Tiny beings can be very important.  They don’t have a voice, so we need to help them out.

Time for us to bee proactive and to think of the tiny giants we need for everyone’s food and the health of the planet.

Bees are not the only pollinators.   There are many species of pollinators.  ALL food depends on pollinators.

Here are some things we can all try to do.

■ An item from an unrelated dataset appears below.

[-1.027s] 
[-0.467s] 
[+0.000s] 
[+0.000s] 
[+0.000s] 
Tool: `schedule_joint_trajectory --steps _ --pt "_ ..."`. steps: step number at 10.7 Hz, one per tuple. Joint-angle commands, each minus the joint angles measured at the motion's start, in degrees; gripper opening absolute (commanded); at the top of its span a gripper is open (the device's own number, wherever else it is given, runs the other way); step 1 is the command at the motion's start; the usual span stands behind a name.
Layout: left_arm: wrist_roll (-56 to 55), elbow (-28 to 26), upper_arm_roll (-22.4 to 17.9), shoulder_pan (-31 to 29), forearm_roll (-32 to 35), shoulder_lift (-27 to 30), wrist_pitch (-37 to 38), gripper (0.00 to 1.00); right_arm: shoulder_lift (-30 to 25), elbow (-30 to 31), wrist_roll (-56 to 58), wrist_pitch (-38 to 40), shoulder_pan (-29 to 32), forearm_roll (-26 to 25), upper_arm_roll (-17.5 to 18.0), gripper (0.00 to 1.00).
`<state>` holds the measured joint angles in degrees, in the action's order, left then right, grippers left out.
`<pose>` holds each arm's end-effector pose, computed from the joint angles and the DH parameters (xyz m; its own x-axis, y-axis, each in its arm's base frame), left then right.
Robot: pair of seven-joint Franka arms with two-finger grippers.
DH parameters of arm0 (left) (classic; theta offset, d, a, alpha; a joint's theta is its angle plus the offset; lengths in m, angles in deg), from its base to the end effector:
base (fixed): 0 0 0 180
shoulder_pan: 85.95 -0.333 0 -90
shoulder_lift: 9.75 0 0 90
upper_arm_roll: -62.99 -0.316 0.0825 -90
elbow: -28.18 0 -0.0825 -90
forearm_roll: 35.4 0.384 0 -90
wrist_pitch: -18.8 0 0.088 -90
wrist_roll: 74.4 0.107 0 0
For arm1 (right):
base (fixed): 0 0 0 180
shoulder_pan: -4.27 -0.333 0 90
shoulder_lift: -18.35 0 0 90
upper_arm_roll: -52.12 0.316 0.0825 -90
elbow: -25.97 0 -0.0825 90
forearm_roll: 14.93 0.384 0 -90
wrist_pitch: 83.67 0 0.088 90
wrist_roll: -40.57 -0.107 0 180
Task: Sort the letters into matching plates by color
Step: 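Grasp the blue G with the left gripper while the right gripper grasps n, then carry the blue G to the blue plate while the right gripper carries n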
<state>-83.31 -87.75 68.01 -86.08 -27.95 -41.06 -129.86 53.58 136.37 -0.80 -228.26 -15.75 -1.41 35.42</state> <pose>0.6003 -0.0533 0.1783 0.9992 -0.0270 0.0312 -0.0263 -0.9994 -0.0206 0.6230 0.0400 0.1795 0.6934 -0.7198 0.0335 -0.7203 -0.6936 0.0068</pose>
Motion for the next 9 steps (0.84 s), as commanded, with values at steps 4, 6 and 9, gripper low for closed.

Food:  Plant a pollinator garden filled with flowers, trees and shrubs that produce flowers. Feed the pollinators. Choose plants that have different colors and shapes.  Flowers bloom at different times of year and we can learn how to have blooms all year round by choosing plants that bloom during the changing seasons.  Can you name some plants that would be good choices in your area?

Water:  Bees and pollinators need water so a birdbath or a water feature like a fountain, chemical free, is a nice feature for them.

Shop organic:  By supporting organic farms and farmers pollinators will also be able to eat in those areas.

Avoid Pesticides on your plants and in your garden:  Poison kills beneficial insects as well as pests.  We can all have amazing gardens without using any toxic pesticides.  Bees (and other insects/animals) become unintended victims.

Shelter:  Leave some leaves around on the ground for shelter.  Leave some dirt areas for burrowing animals/insects that live in the dirt.

Tell your friends:  Many folks don’t know the importance of pollinators.  Make sure your friends and family know and understand the benefits of bees and pollinators.  Take it further and make sure your lawmakers know this is important.

Make friends:  Befriend your local loving beekeepers.  Not all beekeeping is loving.  Most backyard keepers love bees or they would not keep them.  How the queen is treated, what they feed them, are chemicals used–all of these factors matter in beekeeping.

Honey honey:  Large scale beekeeping can often kill the queen or poison the bees with chemicals used.  If you eat honey, find a local loving beekeeper (check your local farmer’s market) visit if you can, and try to understand their operation and practices so you know.  Learning is everything.

Avoiding honey by supporting organic maple syrup collectors is the best option for a honey substitute.  Maple syrup is amazing!